美少女戦士 イグニス・ドラグーン・ユイ!
 「貴方は間違っています……!」

 『炎竜』と“その主”は竜一の背中を、腕組みの立ち姿で鋭眼します。

 「ドラゴンの力はですね…… ドラゴンの力は…… 悲しみでも…怒りでも…怯えでもないんです……」


 「何を…!?」
 と言う竜一は、振り向きませんでした。あえて振り向かなかったのです。


 「――それは、私達の心の力ですッ!!」


 【まさか…】と息を呑んだのは、闇竜。
 【まさか『炎竜』だと……】
 美奈子はもちろん、現れたドラグーンが誰なのか、分かっていました。分かったいましたが、彼女は思わず…
 「あなたは!?」
 と叫びました。

 「私は――」
 ユイは、言葉に迷う事はありません。
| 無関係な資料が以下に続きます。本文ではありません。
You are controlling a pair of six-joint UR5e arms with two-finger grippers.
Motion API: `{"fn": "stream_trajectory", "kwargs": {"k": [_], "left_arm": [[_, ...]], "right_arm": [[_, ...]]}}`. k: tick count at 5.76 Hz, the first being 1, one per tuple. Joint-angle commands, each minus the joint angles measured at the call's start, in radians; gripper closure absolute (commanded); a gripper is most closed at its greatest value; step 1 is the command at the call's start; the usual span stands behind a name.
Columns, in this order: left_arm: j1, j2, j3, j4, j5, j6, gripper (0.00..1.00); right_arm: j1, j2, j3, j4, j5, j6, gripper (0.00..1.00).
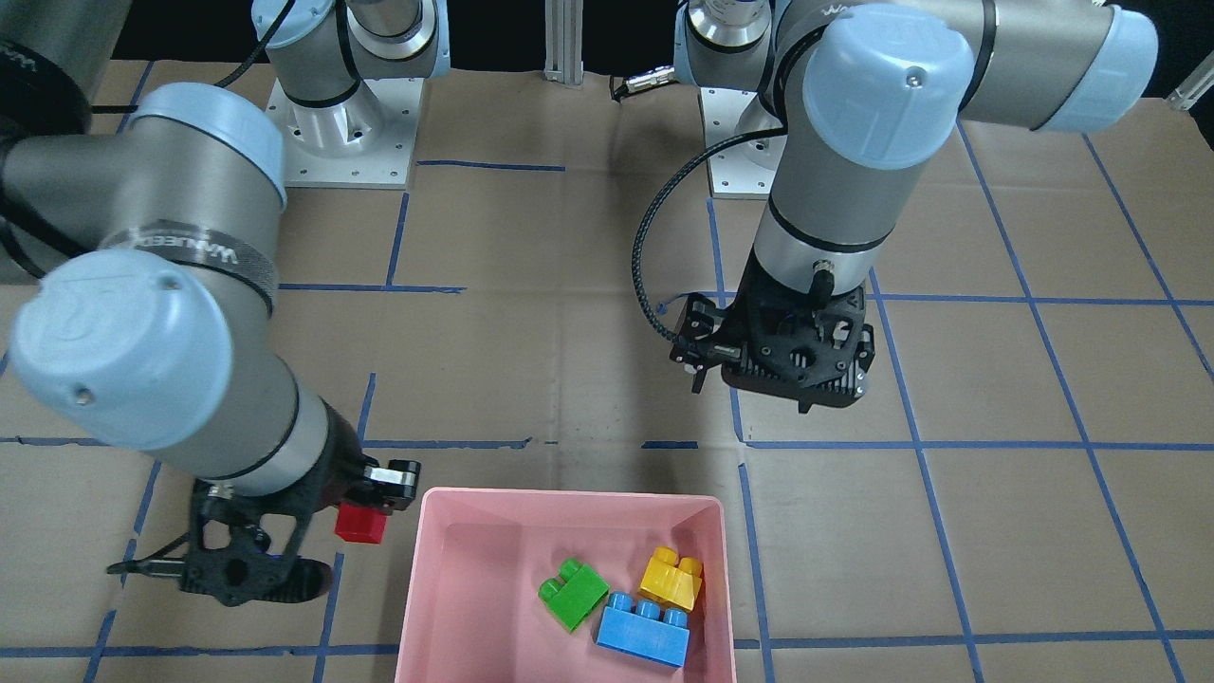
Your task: Put all blocks into box
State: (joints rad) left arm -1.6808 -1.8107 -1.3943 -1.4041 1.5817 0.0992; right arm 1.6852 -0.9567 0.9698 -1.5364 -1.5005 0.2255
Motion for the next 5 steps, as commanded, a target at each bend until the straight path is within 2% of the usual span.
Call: {"fn": "stream_trajectory", "kwargs": {"k": [1, 2, 3, 4, 5], "left_arm": [[0.012, 0.135, -0.043, -0.102, 0.007, -0.012, 0.00], [0.018, 0.110, -0.048, -0.101, 0.036, -0.006, 0.00], [0.018, 0.117, -0.049, -0.099, 0.047, -0.012, 0.00], [0.018, 0.131, -0.052, -0.108, 0.054, -0.013, 0.00], [0.020, 0.139, -0.055, -0.110, 0.055, -0.016, 0.00]], "right_arm": [[0.077, 0.103, 0.003, -0.181, 0.005, 0.105, 0.73], [0.088, 0.152, 0.004, -0.227, 0.038, 0.133, 0.72], [0.088, 0.170, 0.009, -0.252, 0.055, 0.132, 0.23], [0.088, 0.170, 0.012, -0.251, 0.054, 0.121, 0.01], [0.084, 0.156, 0.009, -0.231, 0.042, 0.118, 0.00]]}}
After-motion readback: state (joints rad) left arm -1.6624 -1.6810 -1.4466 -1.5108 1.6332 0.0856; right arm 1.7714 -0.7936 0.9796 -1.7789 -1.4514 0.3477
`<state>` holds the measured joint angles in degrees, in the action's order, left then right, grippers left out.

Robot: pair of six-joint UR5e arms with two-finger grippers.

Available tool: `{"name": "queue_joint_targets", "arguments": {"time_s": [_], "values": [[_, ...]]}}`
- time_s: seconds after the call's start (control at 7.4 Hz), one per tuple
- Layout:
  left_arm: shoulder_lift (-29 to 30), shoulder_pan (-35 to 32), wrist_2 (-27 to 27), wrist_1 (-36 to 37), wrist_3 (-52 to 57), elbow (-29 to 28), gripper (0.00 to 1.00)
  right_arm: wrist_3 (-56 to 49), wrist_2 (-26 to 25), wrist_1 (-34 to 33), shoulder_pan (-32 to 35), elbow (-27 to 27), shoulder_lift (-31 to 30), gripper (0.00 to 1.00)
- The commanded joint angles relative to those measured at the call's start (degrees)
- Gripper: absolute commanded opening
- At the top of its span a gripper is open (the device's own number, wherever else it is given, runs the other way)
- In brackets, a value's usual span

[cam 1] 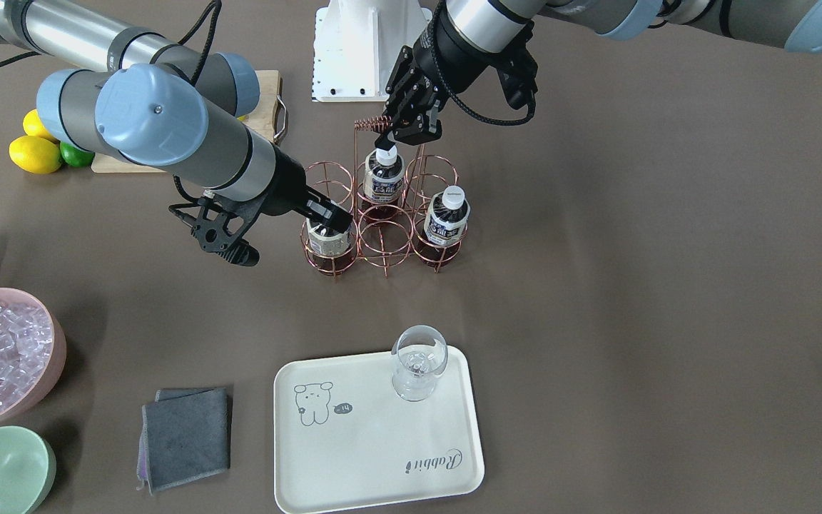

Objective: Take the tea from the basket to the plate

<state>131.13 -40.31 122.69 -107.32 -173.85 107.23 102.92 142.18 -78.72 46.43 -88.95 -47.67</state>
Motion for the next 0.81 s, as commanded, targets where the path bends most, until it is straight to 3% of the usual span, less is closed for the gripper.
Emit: {"name": "queue_joint_targets", "arguments": {"time_s": [0.0, 0.27, 0.54, 0.68], "values": [[0.0, -0.1, 0.0, 0.0, 0.0, 0.0, 0.00, 0.0, -0.5, -0.2, 0.1, -2.2, -1.0, 0.33], [0.0, -0.1, 0.0, 0.0, 0.0, 0.0, 0.00, -0.1, -0.8, -2.6, 0.1, -6.8, -3.0, 0.26], [0.0, -0.1, 0.0, 0.0, 0.0, 0.0, 0.00, -0.1, -0.9, -3.8, 0.1, -10.4, -4.8, 0.03], [0.0, -0.1, 0.0, 0.0, 0.0, 0.0, 0.00, -0.1, -0.8, -4.2, 0.1, -11.6, -5.0, 0.00]]}}
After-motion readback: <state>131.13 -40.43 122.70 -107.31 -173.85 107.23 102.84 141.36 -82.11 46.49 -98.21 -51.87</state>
すべき事は、もう分かっていたから―――!
 「私は『イグニス・ドラグーン・ユイ』ッ!!」



 「黙れェェッ!」
 竜一は、その少女の無垢過ぎる正義に激昂しました!

 偽善が――!!

 彼は容赦など無しに、背後のユイへ肘鉄を繰り出しました。
 ――が、しかし
 その体躯の回転で円状に弾け飛んだ光の粒は、少年の涙でもあったのです。


 その涙にユイは気付く事はありません。ユイはまず、“敵”が誰であるかを知らなかったのです。

 ユイはただ、細胞の命ずるままに眼前に迫る肘を、体を瞬時に屈めて避けると――

 【うぉおぁぁ!】
 全身のバネを使っての激烈なるアッパーカットを、無防備な“敵”の脇に喰らわせるのでした!